**The problem**
Search the entries for the word "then". Copy every line that holds it.

Data for the task START

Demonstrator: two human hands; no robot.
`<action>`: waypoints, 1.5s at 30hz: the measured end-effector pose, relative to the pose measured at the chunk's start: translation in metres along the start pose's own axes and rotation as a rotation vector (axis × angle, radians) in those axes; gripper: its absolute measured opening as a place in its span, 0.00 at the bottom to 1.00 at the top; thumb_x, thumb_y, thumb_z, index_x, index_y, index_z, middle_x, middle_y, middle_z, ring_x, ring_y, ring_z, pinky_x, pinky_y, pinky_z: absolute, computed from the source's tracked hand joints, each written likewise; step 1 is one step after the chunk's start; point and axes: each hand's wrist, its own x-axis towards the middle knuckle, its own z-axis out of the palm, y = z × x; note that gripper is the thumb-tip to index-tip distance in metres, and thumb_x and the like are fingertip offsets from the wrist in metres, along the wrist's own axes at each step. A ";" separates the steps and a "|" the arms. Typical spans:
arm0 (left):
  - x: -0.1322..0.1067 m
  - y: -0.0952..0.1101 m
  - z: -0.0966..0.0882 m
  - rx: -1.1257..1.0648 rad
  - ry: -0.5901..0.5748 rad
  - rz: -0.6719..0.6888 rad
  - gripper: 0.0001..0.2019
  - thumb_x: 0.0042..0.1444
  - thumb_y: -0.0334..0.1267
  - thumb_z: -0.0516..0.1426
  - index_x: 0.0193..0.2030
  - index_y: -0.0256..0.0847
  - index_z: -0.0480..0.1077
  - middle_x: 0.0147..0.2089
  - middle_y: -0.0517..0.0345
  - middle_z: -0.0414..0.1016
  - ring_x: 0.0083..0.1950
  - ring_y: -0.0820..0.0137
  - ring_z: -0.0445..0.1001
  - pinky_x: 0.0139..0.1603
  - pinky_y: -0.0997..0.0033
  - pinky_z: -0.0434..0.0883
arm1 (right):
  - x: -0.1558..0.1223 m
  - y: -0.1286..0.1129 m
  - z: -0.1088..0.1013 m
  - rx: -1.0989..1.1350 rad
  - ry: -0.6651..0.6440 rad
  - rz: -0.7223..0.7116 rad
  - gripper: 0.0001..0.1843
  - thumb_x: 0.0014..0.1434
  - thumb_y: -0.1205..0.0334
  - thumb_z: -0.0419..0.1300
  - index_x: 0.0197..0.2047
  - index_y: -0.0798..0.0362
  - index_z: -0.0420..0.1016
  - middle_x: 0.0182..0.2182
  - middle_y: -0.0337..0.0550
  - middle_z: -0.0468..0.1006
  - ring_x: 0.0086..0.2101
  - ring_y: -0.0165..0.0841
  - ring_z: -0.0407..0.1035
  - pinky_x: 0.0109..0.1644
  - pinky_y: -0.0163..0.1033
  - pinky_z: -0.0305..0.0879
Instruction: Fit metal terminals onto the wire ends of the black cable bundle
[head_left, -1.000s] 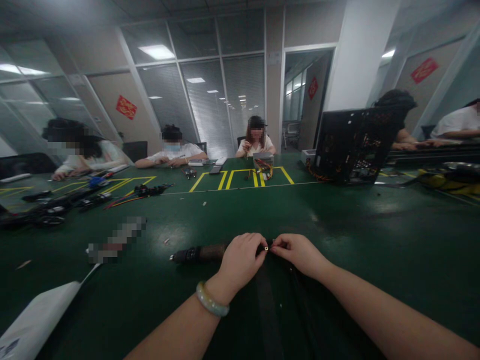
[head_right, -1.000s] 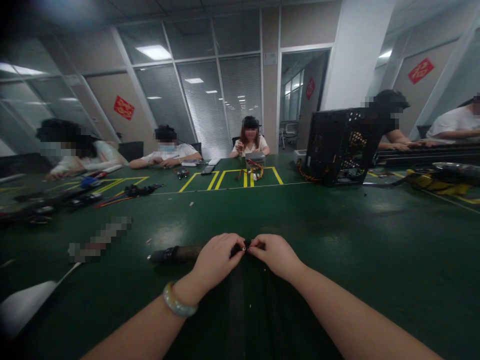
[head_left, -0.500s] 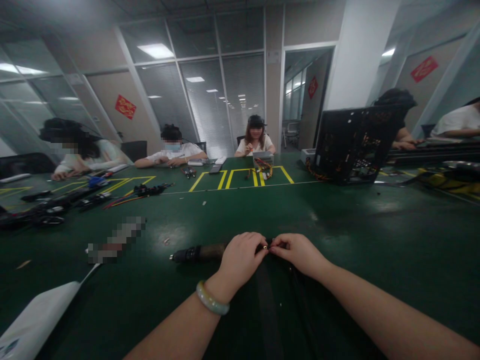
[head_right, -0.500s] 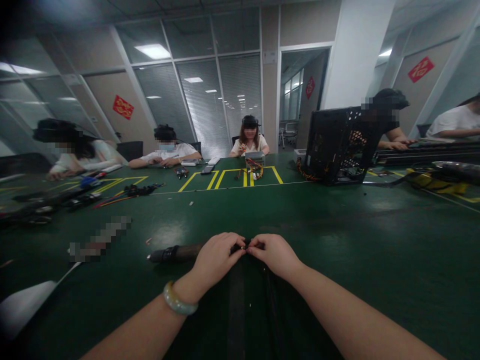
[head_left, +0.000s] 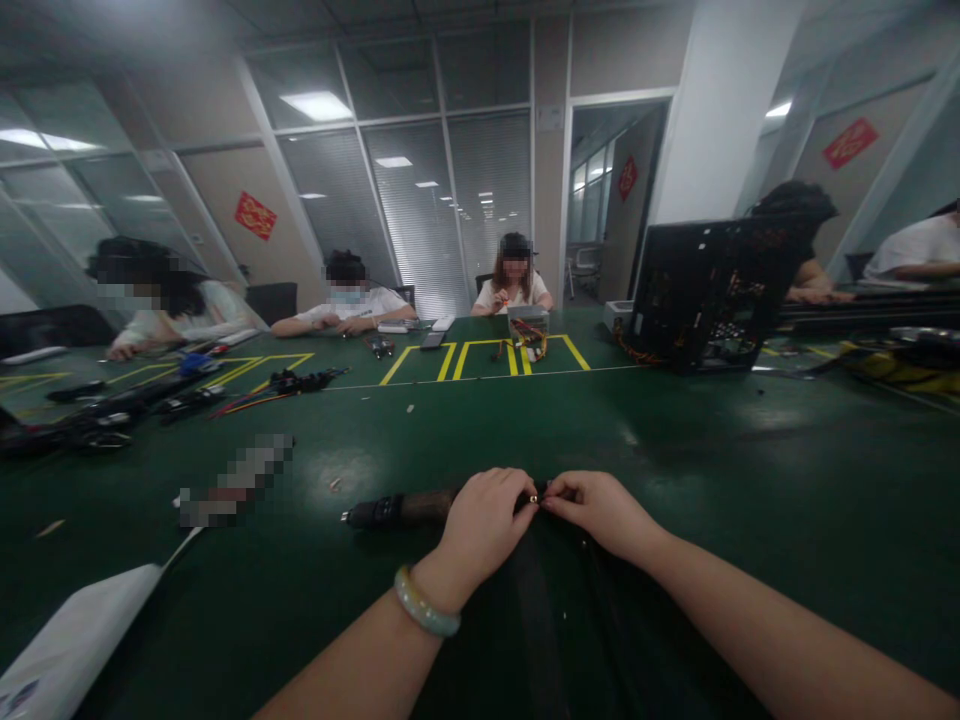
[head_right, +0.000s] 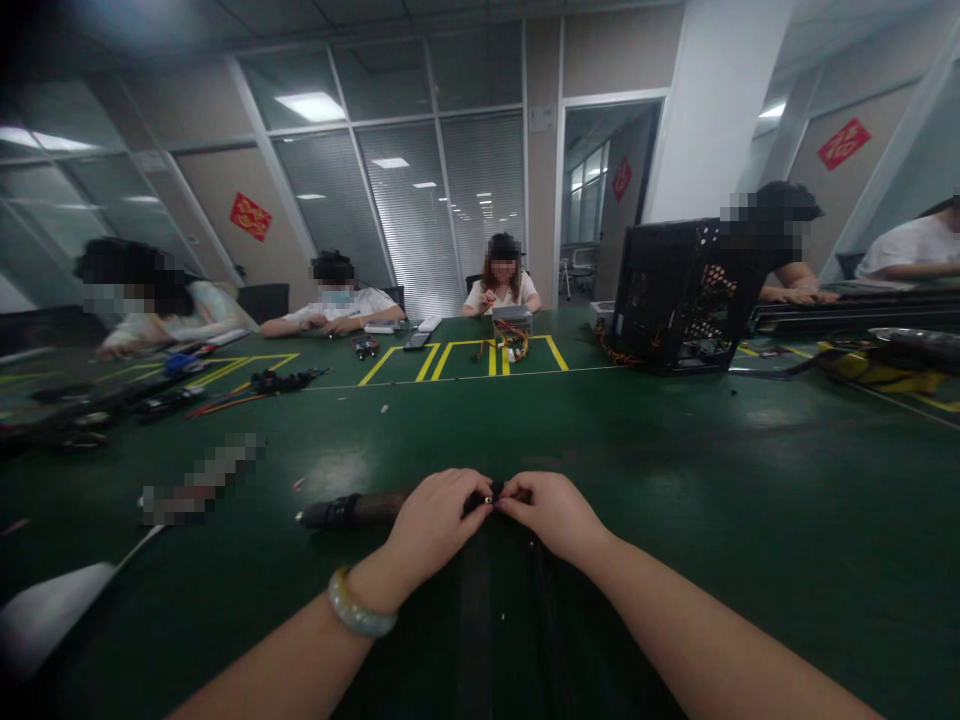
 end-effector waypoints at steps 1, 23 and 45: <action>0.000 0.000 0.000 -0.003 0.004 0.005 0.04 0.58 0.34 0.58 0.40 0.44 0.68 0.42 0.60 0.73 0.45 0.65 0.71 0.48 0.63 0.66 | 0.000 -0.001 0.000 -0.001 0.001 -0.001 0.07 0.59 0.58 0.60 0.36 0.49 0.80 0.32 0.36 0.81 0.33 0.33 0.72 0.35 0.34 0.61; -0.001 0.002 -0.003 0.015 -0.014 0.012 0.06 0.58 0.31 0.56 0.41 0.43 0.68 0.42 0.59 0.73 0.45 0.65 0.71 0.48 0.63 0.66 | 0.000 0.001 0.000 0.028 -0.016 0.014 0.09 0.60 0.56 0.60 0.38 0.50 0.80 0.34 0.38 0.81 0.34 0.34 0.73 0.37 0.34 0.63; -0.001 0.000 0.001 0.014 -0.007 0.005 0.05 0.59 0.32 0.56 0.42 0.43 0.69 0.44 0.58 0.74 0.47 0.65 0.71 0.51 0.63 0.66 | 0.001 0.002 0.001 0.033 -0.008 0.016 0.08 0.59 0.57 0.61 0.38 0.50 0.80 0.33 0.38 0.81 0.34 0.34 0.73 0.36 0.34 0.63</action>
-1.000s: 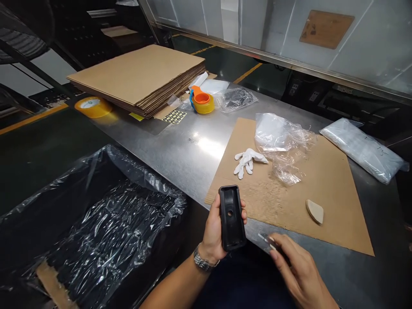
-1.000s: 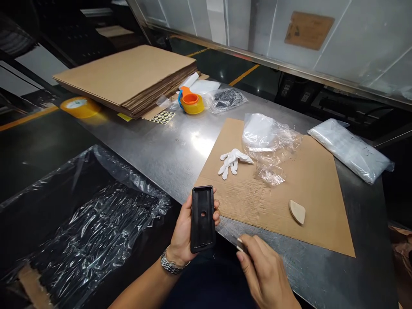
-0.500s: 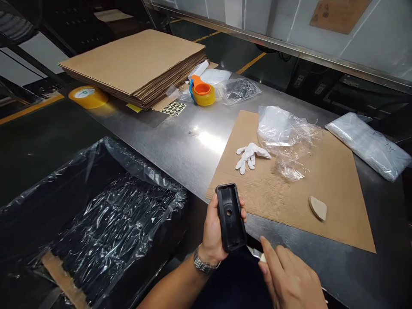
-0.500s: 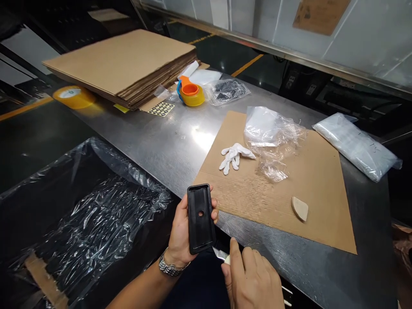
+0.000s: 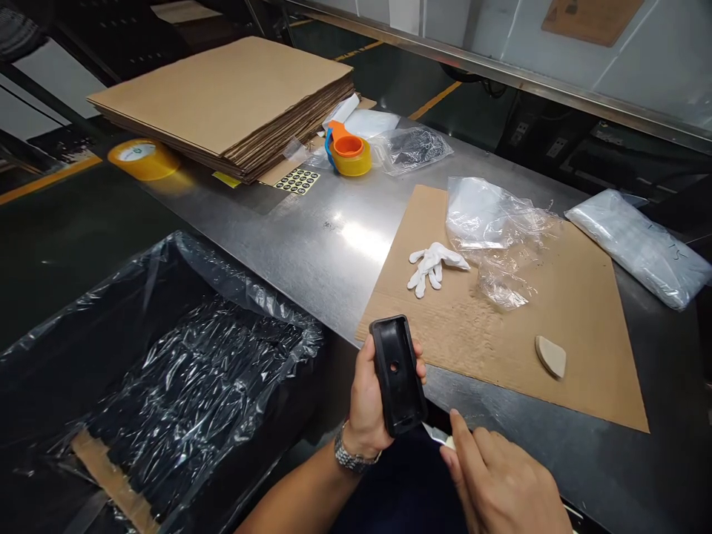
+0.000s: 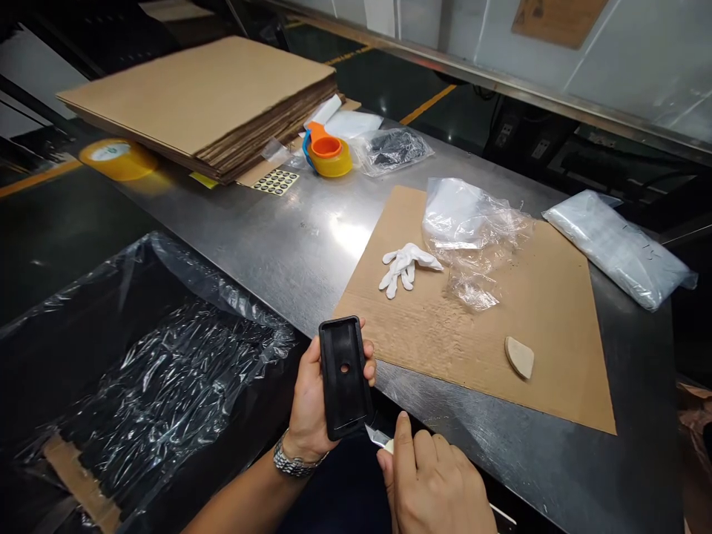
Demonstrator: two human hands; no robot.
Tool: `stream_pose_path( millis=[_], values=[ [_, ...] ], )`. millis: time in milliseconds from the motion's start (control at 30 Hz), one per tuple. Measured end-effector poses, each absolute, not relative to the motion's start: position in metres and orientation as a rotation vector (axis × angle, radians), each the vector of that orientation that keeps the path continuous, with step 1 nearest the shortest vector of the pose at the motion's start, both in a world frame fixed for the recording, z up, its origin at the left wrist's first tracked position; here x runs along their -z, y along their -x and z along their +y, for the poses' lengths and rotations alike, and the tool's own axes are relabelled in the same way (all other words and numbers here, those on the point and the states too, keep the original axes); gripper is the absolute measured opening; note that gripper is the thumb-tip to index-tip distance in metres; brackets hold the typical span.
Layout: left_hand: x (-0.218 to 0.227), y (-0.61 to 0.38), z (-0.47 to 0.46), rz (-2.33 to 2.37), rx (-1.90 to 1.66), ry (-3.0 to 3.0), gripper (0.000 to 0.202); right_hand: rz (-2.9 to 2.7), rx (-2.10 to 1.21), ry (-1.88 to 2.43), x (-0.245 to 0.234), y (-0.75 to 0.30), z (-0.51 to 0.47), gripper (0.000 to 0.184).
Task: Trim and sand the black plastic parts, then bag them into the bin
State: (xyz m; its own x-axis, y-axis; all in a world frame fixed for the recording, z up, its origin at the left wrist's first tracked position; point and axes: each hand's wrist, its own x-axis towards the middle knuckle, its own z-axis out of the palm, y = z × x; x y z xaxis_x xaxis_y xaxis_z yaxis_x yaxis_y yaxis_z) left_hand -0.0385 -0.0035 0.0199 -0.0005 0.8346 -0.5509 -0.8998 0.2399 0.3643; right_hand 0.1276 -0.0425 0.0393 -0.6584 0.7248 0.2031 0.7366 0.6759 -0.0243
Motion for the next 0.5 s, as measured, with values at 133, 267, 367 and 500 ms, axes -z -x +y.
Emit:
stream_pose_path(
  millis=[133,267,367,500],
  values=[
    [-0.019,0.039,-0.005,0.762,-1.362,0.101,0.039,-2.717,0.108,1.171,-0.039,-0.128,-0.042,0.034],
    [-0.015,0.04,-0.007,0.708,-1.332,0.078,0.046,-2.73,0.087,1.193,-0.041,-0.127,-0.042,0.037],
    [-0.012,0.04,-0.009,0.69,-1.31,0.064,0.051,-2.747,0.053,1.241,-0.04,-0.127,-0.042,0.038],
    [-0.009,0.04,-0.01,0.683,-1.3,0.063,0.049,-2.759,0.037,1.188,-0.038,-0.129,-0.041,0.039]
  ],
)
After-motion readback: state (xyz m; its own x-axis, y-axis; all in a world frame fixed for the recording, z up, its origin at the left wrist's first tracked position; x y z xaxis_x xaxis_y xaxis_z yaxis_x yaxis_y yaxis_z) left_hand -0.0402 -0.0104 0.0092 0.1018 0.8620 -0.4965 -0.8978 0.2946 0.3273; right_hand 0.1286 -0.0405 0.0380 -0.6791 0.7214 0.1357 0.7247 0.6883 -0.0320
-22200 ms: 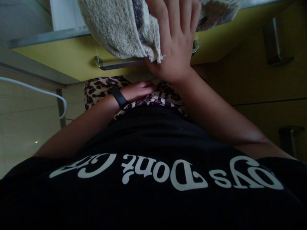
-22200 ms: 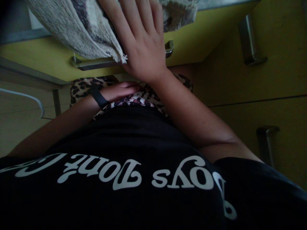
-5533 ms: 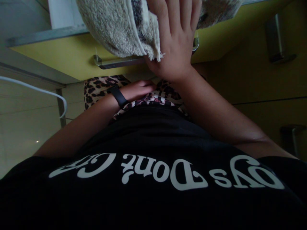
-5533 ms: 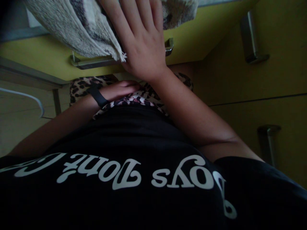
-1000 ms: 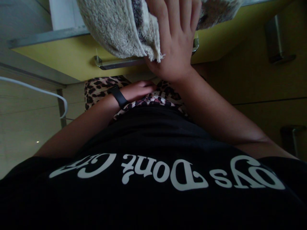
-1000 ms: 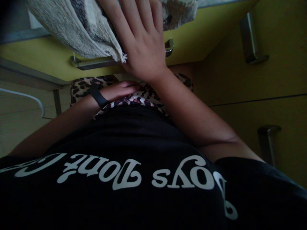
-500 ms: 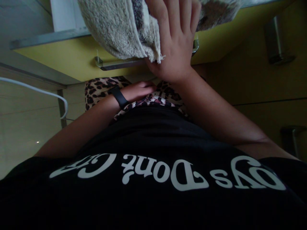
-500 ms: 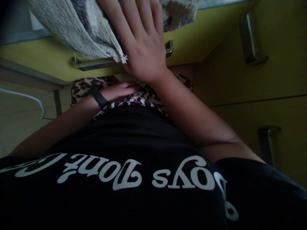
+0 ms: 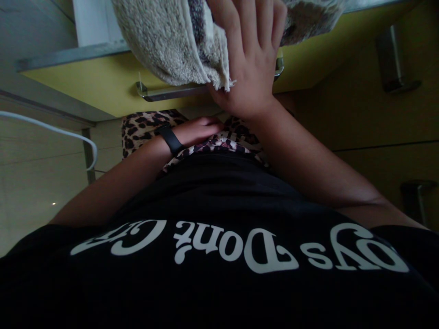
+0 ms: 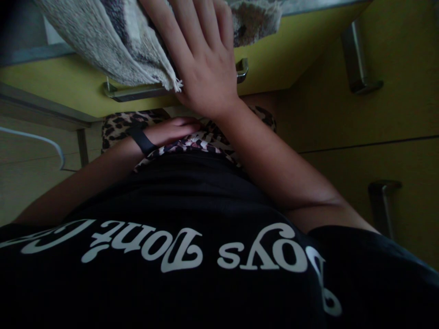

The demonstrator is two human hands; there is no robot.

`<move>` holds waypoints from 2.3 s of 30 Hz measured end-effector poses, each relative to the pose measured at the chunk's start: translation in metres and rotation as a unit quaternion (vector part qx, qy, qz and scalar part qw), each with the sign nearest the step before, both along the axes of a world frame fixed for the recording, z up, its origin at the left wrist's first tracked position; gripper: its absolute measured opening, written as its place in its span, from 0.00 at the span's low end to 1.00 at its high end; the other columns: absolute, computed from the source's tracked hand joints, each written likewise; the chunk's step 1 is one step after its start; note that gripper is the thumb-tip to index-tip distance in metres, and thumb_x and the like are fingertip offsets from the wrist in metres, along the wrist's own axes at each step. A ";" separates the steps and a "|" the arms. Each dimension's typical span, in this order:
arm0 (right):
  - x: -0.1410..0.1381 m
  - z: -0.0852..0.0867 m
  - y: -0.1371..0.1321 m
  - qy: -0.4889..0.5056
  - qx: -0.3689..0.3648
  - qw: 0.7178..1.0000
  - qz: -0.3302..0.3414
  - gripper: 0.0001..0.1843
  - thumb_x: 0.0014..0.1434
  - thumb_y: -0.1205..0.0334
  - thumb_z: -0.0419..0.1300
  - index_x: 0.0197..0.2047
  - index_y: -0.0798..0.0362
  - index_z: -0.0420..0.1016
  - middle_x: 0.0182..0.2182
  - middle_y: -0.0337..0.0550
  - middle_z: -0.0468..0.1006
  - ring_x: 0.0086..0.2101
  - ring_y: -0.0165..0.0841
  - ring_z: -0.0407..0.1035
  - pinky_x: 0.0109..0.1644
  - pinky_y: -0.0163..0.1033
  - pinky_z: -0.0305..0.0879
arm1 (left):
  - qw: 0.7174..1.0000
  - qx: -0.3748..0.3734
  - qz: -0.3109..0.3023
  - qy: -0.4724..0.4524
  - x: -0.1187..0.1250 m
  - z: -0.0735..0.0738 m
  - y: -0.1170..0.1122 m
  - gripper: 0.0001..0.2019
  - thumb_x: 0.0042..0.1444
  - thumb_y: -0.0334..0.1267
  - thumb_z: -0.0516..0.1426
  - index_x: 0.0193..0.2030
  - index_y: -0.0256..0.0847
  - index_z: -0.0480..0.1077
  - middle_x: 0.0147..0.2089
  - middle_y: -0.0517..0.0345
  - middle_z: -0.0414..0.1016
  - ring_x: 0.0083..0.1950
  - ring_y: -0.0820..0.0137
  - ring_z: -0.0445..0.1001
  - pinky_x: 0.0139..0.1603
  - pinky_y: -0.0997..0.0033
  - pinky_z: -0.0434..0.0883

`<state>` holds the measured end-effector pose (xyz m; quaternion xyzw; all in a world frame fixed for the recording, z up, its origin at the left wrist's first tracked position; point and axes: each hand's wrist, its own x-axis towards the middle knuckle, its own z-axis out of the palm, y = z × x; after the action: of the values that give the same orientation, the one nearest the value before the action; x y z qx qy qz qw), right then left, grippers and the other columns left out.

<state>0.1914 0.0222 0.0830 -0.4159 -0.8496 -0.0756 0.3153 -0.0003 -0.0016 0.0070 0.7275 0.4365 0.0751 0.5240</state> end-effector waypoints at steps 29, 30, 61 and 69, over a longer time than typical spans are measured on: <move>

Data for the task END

**Answer to this task**
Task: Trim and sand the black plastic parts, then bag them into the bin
`<state>` holds the measured end-effector pose (xyz m; quaternion xyzw; all in a world frame fixed for the recording, z up, its origin at the left wrist's first tracked position; point and axes: each hand's wrist, its own x-axis towards the middle knuckle, its own z-axis out of the palm, y = z × x; after the action: of the values that give the same orientation, the one nearest the value before the action; x y z qx qy qz qw), right then left, grippers and the other columns left out.

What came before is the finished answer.